All that said, most of us smoke our hives, even if we don't treat. Still, if there's something in the walnut smoke that kills mites, you would sooner or later run into the same problem that those who treat with harsher chemicals run into. If you don't kill every mite, eventually the survivors will become resistant to whatever has been killing them.


----------



## Stansuch99 (Feb 1, 2014)

I felt his blowing smoke comment was a bit more then trying to make a point and was ending it there before it turned into more. 

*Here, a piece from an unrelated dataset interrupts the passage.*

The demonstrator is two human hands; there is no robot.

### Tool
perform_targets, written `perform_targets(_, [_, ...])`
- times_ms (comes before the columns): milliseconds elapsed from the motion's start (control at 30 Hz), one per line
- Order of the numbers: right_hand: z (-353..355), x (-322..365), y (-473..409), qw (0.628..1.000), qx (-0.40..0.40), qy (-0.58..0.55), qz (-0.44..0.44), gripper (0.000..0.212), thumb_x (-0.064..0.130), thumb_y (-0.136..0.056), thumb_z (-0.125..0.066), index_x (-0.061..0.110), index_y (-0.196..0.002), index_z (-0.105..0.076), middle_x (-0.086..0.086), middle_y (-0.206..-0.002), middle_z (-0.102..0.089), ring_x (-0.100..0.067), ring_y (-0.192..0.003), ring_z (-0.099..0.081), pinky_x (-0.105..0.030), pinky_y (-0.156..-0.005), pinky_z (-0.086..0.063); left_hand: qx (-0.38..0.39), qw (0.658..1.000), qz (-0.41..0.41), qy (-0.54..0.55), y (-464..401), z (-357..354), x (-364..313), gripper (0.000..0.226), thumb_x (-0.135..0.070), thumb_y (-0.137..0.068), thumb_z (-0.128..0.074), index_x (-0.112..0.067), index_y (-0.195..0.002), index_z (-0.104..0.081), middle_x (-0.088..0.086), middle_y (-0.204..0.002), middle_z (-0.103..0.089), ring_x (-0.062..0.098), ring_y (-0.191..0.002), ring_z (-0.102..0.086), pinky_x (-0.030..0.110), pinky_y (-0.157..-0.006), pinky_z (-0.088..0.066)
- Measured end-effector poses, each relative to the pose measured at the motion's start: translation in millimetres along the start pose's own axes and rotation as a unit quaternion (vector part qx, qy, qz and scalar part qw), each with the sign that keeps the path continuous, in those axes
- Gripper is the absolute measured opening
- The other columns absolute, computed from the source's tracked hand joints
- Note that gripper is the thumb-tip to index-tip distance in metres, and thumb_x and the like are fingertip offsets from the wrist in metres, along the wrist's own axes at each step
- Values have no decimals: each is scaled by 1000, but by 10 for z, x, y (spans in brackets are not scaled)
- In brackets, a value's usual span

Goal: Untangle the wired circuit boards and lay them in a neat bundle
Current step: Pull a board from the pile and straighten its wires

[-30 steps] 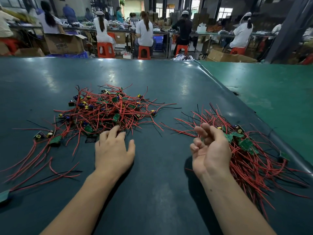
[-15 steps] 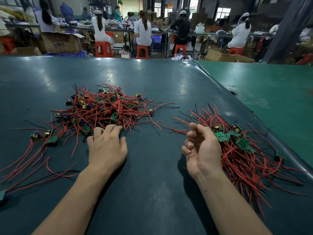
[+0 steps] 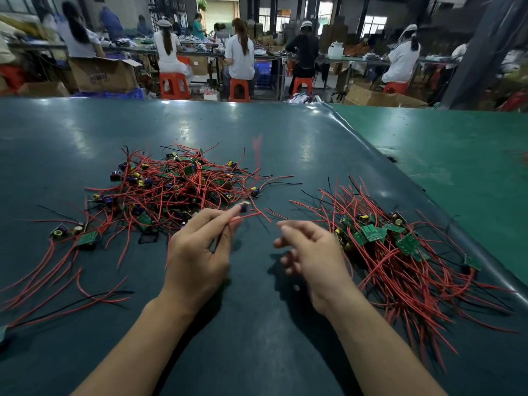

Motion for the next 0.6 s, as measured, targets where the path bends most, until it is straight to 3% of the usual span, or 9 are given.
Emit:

Next time i am up at mikes will be in June. I will ask him how long he has been doing this but i do know it has been at least a few years. I know that is not long enough for them to really build up a resistance but so far it works great for him. At this point i am just glad to not have the problems and made it threw this winter and hopefully 'fingers crossed' the last of the single digits here. This year i will hopefully be putting it to the test more as i should be up to 30 hives.


----------



## Barry (Dec 28, 1999)

Stansuch99 said:


> I feel i must be doing something right if in my second year i have not lost any hives during the worst winter i have seen.


Stan -

Glad your bees are still alive, but there is still plenty of time left to this winter where you're not out of the woods yet. I believe we've had a harsher winter than you, I still have live bees, but I won't say they've survived this winter for another month at least.


----------



## sqkcrk (Dec 10, 2005)

rhaldridge said:


> Stan, I don't think Mark was trying to snipe at you. He's been nothing but kind and helpful to me, even though he may think my ideas are foolish and naive.


Why do people assume that they know what I think or believe just because I ask leading or challenging questions?

It is nothing to me if someone uses walnut wood shavings in their smoker to have some beneficial effect on mite levels in their hives, it just seems foolish for someone that does what looks like a treatment to claim treatment free status. That's all. 

It's not that I think using walnut shavings is foolish. It's believing that doing so is not treating. It may work. I don't know. Further study and information is needed.


----------



## fieldsofnaturalhoney (Feb 29, 2012)

Stansuch 99, cheers on having them turn the corner into Spring, I think it is a big celebration. Sometimes you have to shake the negative off, if you know what I mean :lookout: Many told me that all of my bees would be dead in their third year :scratch:, due to the fact that I don't do mite counts, or treatments (according to my definition). I am intrigued by this idea of black walnut shavings smoke and look forward to hearing more about it. If it works for you and that is what you assess their survival to, keep on keeping on


----------



## JRG13 (May 11, 2012)

It means nothing to me w/o hives not being smoked with black walnut shavings, I think the point on smoking them is moot.


----------



## rhaldridge (Dec 17, 2012)

sqkcrk said:


> Why do people assume that they know what I think or believe just because I ask leading or challenging questions?


Hey now... I said you *may* think my ideas are "foolish and naive" and I made that surmise only because it's a fairly universal opinion among beekeepers who know what they're doing.  I don't mind.

Yes, I would say that Stan is treating too. No opinion on whether it works or not, but the trouble with stuff that kills mites is that it may also affect other bugs. Like bees. As JRG said, I'd need to see a large scale trial of "smoked with walnut" vs. unsmoked to even begin to form an opinion.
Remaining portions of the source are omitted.